Since news broke last year that Giuliani—now 76 years old—was running a parallel foreign policy in Ukraine, his celebrity has only grown. And so has what The New Yorker calls his “casual recklessness.” On a Fox News appearance in September, he shouted “Shut up, moron!” at a liberal guest. In October, he butt-dialed an NBC reporter, who overheard the former mayor telling associates, “The problem is, we need some money. We need a few hundred thousand.” In a December interview, he told New York magazine’s Olivia Nuzzi, “I have no business interests in Ukraine”—before adding, “I’ve done two business deals in Ukraine. I’ve sought four or five others.” Giuliani’s television appearances have grown so erratic that journalists have begun openly speculating about whether he might be drunk.
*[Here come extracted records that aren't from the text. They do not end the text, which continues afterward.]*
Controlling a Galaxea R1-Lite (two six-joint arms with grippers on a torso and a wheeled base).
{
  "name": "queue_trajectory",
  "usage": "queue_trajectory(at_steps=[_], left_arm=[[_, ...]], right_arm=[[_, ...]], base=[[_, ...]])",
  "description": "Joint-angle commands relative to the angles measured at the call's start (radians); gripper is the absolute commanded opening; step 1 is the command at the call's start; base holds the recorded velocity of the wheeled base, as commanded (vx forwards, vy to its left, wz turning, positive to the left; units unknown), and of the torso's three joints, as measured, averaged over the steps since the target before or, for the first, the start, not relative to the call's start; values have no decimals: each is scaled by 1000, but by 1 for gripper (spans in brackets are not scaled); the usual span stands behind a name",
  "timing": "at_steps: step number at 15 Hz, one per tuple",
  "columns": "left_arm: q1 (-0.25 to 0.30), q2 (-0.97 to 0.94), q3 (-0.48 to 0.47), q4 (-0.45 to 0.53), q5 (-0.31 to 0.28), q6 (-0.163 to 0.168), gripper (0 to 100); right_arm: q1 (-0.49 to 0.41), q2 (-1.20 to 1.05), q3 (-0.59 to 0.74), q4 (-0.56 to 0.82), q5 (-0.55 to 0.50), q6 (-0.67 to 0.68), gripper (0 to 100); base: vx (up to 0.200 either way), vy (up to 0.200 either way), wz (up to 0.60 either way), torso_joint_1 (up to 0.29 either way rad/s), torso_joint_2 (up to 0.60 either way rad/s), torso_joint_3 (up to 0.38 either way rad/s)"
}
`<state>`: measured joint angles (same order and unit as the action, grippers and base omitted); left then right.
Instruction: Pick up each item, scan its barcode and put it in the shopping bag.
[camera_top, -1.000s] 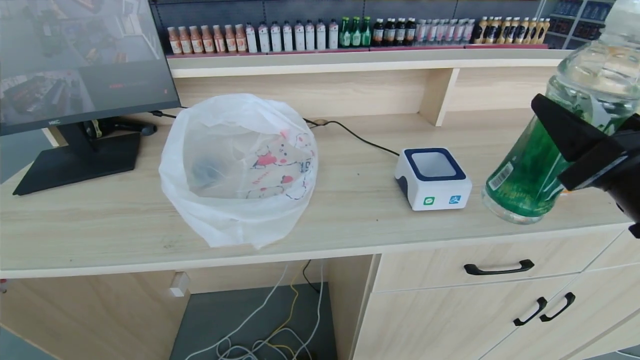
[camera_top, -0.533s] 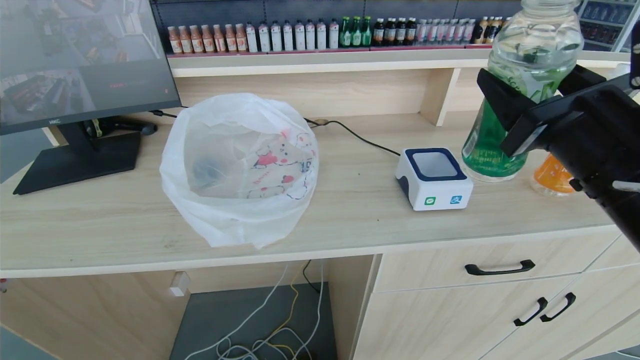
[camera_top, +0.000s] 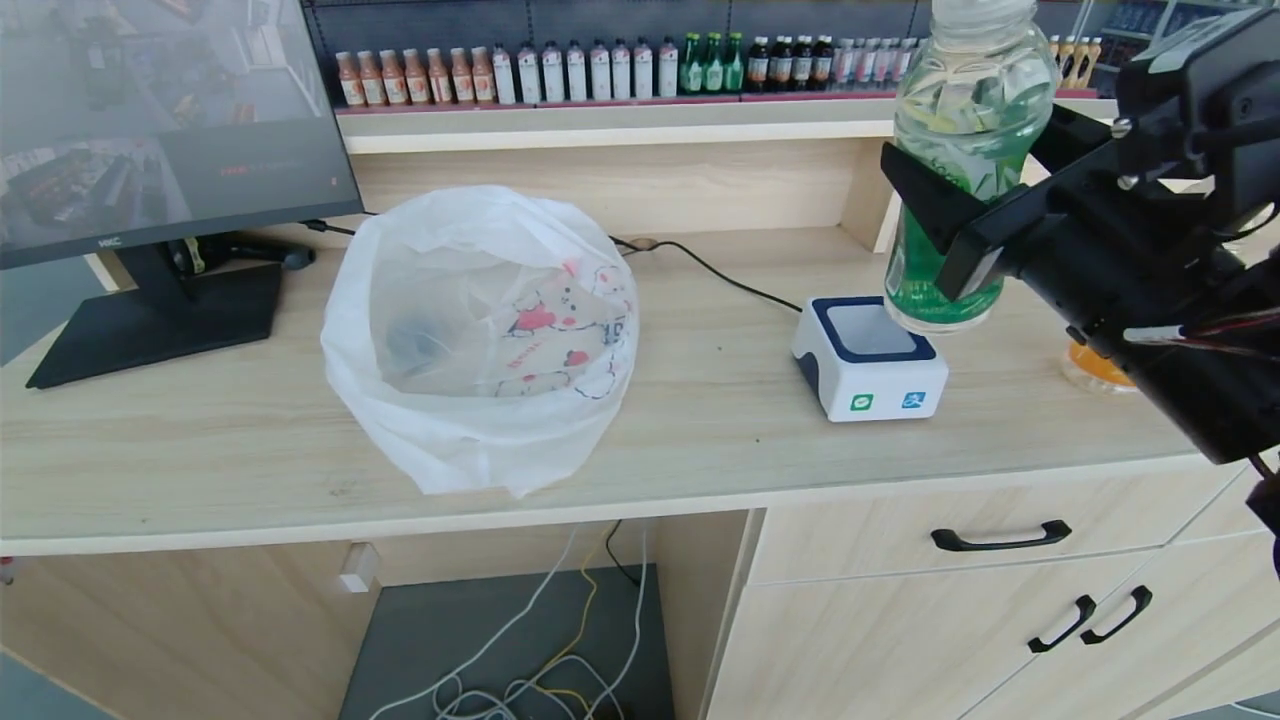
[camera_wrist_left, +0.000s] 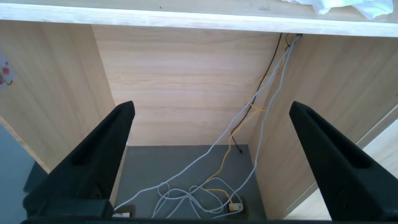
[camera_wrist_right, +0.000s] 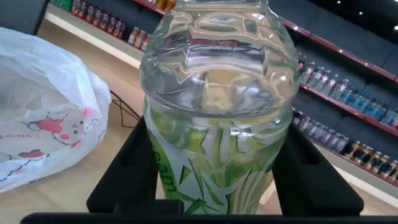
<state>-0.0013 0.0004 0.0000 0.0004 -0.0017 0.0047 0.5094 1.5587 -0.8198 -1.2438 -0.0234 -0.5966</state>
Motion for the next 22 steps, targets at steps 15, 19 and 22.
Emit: queue_trajectory(at_steps=[15, 19, 22], left_arm=[[0, 0, 0, 0, 0, 0, 100], [0, 0, 0, 0, 0, 0, 100], [0, 0, 0, 0, 0, 0, 100]], right_arm=[[-172, 80, -84, 184, 620, -414, 0], [-203, 86, -84, 184, 697, -454, 0], [-203, 84, -53, 184, 726, -483, 0]], base=[[0, 0, 0, 0, 0, 0], [0, 0, 0, 0, 0, 0], [0, 0, 0, 0, 0, 0]])
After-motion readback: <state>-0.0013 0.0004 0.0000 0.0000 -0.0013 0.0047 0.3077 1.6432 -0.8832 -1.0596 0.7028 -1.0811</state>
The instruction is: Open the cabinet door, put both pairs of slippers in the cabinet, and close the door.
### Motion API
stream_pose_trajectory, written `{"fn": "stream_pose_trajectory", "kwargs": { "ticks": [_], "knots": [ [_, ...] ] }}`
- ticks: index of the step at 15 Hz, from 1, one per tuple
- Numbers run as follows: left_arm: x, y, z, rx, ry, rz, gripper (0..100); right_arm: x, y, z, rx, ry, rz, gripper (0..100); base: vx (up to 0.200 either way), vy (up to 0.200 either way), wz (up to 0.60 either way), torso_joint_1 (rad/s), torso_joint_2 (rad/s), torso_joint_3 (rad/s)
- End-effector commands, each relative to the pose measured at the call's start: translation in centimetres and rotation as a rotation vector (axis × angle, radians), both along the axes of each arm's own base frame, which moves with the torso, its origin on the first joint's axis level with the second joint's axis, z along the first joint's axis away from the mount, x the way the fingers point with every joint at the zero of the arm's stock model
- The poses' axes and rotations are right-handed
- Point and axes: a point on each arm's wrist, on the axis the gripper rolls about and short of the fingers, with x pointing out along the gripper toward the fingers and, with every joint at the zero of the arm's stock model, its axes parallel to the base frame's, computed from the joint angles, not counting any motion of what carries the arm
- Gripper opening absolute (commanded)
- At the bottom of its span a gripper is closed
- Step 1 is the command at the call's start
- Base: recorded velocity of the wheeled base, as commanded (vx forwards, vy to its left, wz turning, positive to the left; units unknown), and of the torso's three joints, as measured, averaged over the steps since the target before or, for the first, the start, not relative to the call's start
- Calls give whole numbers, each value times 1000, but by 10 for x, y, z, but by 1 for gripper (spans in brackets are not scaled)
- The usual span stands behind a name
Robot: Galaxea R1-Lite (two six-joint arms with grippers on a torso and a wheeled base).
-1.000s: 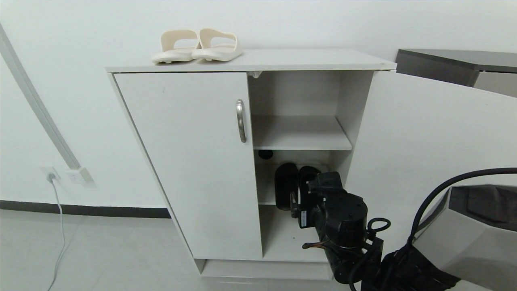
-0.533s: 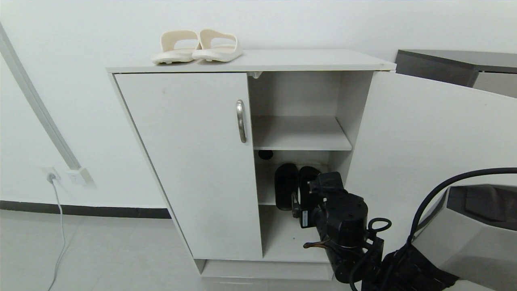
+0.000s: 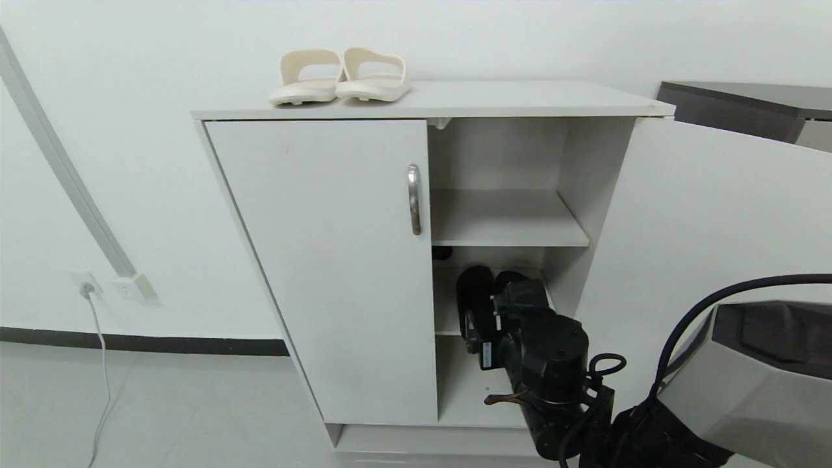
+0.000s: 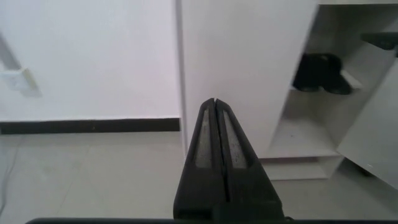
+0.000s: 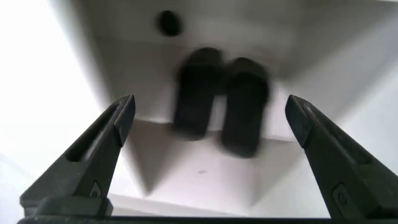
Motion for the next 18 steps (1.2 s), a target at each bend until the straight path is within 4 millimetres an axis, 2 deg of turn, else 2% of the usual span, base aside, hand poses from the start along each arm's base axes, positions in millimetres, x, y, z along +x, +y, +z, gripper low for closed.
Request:
{"fn": "stream_pose_trajectory", "kwargs": {
  "ticks": [1, 15, 18],
  "knots": [
    [0, 0, 0, 0, 1, 0, 0, 1, -1, -2, -5, 4, -5, 100, 0, 200, 0, 7, 7, 2],
    [0, 0, 0, 0, 1, 0, 0, 2, -4, -6, -15, 13, -11, 100, 0, 200, 0, 2, 2, 3],
    [0, 0, 0, -2, 1, 0, 0, 2, -4, -5, -15, 13, -11, 100, 0, 0, 0, 0, 0, 0]
  ]
}}
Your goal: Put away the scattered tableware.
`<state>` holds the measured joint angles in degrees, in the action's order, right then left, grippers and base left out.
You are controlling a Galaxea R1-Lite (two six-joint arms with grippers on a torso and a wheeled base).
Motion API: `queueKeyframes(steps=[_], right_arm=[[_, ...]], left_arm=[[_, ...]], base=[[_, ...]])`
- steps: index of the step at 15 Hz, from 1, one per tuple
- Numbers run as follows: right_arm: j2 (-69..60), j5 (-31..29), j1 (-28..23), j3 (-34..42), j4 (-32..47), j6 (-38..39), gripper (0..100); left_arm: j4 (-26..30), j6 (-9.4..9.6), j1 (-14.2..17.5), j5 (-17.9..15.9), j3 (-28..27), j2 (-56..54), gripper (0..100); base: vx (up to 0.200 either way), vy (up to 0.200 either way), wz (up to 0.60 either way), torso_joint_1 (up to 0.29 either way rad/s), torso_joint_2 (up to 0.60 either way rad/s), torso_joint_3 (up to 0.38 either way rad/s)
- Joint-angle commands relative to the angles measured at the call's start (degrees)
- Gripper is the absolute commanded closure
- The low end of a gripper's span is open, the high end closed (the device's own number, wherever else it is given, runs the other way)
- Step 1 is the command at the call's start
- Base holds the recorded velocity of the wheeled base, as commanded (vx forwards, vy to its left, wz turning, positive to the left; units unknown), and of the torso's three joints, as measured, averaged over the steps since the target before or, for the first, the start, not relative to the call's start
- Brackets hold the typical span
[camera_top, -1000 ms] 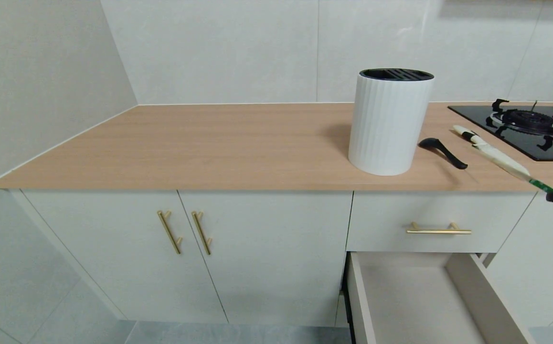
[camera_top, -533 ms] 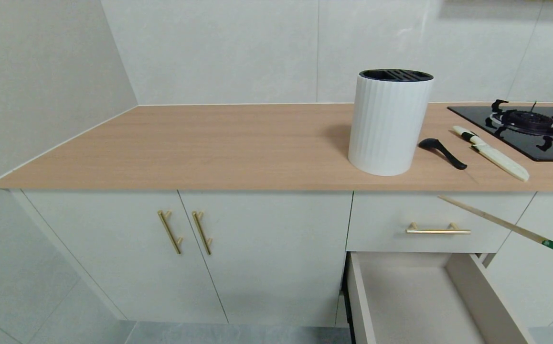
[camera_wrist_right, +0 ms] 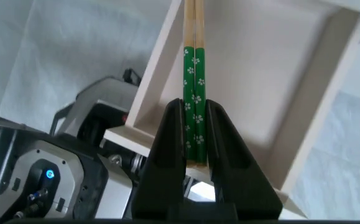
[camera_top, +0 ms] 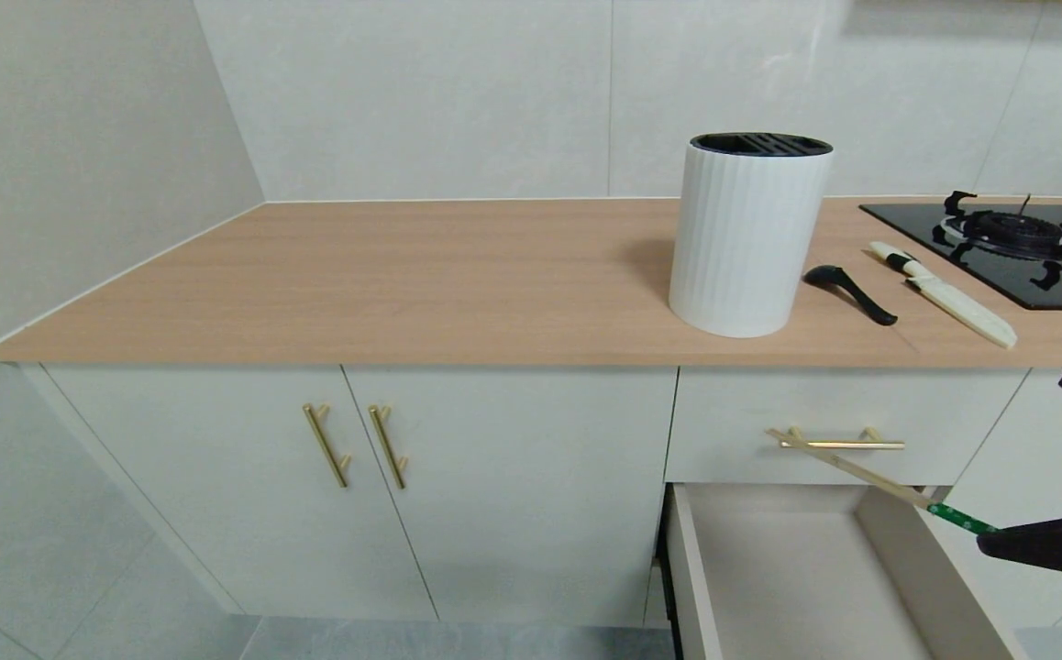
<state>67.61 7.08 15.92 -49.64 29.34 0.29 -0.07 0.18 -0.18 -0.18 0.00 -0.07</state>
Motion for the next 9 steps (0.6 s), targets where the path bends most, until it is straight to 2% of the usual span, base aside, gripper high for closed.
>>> queueKeyframes(steps=[1,5,9], right_arm=[[2.97,0.12,0.08,1.48,-0.34,-0.03,100],[4.81,0.12,0.08,2.00,-1.22,-0.03,100],[6.48,0.04,0.08,3.23,-3.15,-0.03,100]], left_arm=[[-0.01,-0.01,0.01,0.01,0.00,0.07,0],[-0.01,-0.01,0.01,0.01,0.00,0.07,0],[-0.01,-0.01,0.01,0.01,0.00,0.07,0]], base=[[0.000,0.000,0.00,0.000,0.00,0.000],[0.000,0.000,0.00,0.000,0.00,0.000],[0.000,0.000,0.00,-0.139,0.34,0.202]])
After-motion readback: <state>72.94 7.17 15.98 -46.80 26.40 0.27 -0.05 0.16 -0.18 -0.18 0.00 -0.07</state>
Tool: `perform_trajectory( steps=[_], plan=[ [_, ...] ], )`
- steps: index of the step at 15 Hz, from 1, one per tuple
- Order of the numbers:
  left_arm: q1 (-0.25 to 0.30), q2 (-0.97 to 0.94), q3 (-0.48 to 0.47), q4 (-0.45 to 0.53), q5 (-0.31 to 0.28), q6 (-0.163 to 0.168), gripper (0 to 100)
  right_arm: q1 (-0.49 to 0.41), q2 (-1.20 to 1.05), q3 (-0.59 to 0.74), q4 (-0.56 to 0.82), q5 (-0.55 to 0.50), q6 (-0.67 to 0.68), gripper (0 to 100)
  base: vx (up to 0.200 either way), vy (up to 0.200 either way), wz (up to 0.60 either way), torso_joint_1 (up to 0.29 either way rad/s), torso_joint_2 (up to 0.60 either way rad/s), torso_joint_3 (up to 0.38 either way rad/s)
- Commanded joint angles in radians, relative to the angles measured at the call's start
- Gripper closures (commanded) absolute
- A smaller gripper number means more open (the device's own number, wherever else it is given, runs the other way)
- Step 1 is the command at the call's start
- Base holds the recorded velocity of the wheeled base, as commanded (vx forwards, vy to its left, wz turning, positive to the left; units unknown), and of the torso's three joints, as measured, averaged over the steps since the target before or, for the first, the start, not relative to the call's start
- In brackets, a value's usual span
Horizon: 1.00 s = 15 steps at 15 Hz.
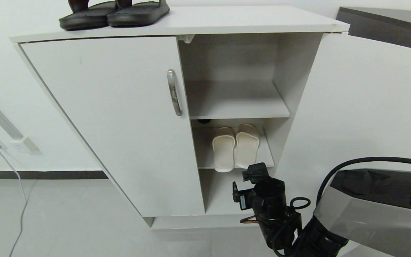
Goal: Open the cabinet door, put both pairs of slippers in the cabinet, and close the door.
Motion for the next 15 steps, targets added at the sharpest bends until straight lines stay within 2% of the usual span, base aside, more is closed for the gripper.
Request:
perform_trajectory(
  steps=[1, 7, 12, 15],
  plan=[
    [0.000, 0.001, 0.000, 0.000, 0.000, 0.000, 100, 0.001, 0.006, 0.000, 0.001, 0.000, 0.000, 0, 0.000, 0.000, 0.00, 0.000, 0.00, 0.000],
    [0.000, 0.001, 0.000, 0.000, 0.000, 0.000, 100, -0.001, 0.023, 0.000, -0.019, -0.005, 0.001, 0, 0.000, 0.000, 0.00, 0.000, 0.00, 0.000],
    [0.000, 0.001, 0.002, 0.000, 0.000, 0.008, 100, -0.005, 0.021, -0.002, -0.027, -0.011, 0.001, 0, 0.000, 0.000, 0.00, 0.005, 0.00, 0.159],
    [0.000, 0.001, 0.002, 0.000, 0.000, 0.008, 100, -0.005, 0.018, -0.002, -0.101, -0.031, -0.003, 0, 0.000, 0.000, 0.00, -0.001, 0.00, 0.203]
  ],
)
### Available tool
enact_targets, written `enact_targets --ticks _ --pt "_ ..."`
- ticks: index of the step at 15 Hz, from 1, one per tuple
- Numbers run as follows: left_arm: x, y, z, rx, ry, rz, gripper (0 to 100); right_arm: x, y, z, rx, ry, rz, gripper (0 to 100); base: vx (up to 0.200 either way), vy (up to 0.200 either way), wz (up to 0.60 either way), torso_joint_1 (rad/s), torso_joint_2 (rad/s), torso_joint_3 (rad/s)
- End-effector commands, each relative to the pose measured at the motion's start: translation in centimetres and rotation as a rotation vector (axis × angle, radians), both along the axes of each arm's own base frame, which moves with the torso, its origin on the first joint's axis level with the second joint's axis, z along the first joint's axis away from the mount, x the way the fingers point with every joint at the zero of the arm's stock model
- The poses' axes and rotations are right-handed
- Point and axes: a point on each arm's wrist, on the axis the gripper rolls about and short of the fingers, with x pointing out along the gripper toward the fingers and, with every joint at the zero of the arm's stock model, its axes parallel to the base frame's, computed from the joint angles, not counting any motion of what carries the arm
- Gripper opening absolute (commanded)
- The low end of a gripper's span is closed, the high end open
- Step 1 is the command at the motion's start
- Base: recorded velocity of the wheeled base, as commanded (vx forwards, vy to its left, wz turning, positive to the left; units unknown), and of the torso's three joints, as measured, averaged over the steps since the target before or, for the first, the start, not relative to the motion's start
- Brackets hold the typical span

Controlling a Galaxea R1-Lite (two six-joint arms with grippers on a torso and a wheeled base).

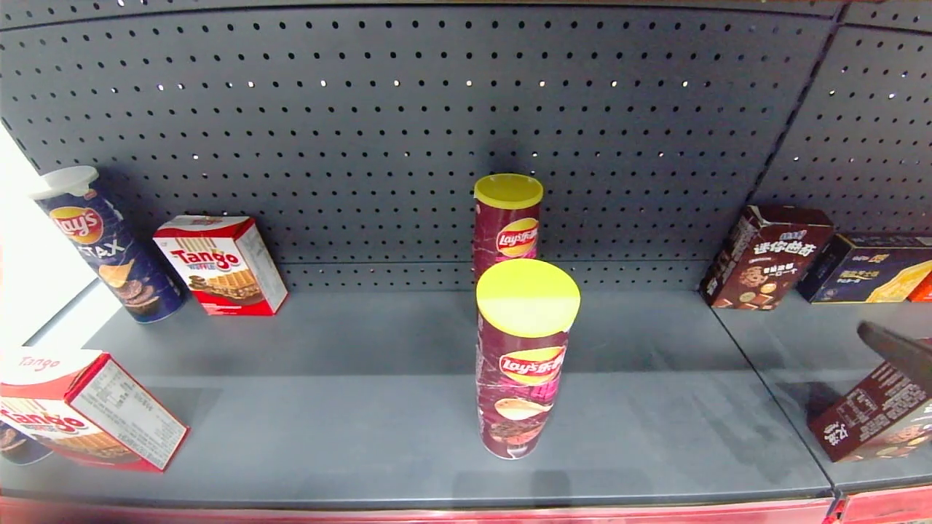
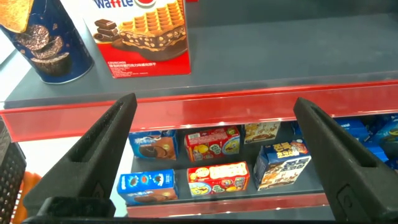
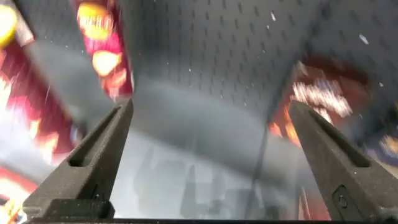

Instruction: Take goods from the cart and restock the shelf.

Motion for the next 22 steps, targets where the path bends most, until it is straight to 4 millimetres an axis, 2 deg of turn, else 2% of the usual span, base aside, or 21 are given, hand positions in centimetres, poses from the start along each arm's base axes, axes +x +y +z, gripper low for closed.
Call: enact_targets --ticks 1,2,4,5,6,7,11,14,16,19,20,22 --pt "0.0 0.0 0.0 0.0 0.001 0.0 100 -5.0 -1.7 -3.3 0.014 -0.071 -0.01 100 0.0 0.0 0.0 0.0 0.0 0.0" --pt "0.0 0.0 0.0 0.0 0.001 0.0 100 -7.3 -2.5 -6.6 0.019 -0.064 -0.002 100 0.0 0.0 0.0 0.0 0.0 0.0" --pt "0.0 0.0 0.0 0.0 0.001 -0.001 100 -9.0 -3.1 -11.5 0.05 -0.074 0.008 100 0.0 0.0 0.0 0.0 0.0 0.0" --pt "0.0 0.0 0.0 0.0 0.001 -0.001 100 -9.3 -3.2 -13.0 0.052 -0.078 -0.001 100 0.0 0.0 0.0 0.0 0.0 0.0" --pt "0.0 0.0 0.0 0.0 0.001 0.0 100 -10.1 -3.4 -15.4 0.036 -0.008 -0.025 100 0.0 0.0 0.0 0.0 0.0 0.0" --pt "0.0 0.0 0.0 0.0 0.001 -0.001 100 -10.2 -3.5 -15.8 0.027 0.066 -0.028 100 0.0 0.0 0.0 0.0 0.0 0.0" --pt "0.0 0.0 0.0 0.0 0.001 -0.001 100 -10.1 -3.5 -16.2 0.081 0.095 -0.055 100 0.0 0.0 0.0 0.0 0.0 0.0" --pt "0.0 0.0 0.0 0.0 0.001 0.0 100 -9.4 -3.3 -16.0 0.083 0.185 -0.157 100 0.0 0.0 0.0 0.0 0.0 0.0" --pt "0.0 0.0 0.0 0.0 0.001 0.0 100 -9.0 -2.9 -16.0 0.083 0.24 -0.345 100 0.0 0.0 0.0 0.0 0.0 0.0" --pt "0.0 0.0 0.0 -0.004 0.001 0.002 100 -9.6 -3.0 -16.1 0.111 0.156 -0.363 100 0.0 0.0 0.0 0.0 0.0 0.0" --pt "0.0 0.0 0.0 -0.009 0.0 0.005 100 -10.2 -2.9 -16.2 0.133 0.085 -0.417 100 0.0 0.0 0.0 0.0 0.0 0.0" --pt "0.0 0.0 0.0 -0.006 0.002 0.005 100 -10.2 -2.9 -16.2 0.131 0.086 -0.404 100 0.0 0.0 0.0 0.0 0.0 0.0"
But this hasn’t dissuaded other has-beens. In November, The Washington Post reported that Mark Penn—the most influential pollster of the Clinton era, who became a pariah among Democrats after Hillary Clinton’s 2008 defeat—had visited the White House to give Trump political advice. Penn, 65—who now appears regularly on Fox News and depicts Trump as a victim of the “deep state”—is “finally being talked about again,” according to Politico.

When I asked Rockwell what allows the once famous to reconcile themselves to comparative obscurity, she said the transition was hard. There’s a “lot more amygdala activation when you’re famous,” she said, adding, “It takes the neurology a really long time to work through that, to reframe it as a graceful end to a beautiful career.” The people who manage the process best, she has written, focus on “becoming part of something larger than oneself,” thus “countering fame’s natural tendency toward narcissism,” and “dedicating all one’s drives and ambitions into making a real difference, in a meaningful way, in the world.”

It’s a lovely sentiment. But Giuliani’s approach—which he summed up in his December interview with Nuzzi as “My attitude about my legacy is Fuck it”—is much more likely to get you on Fox News.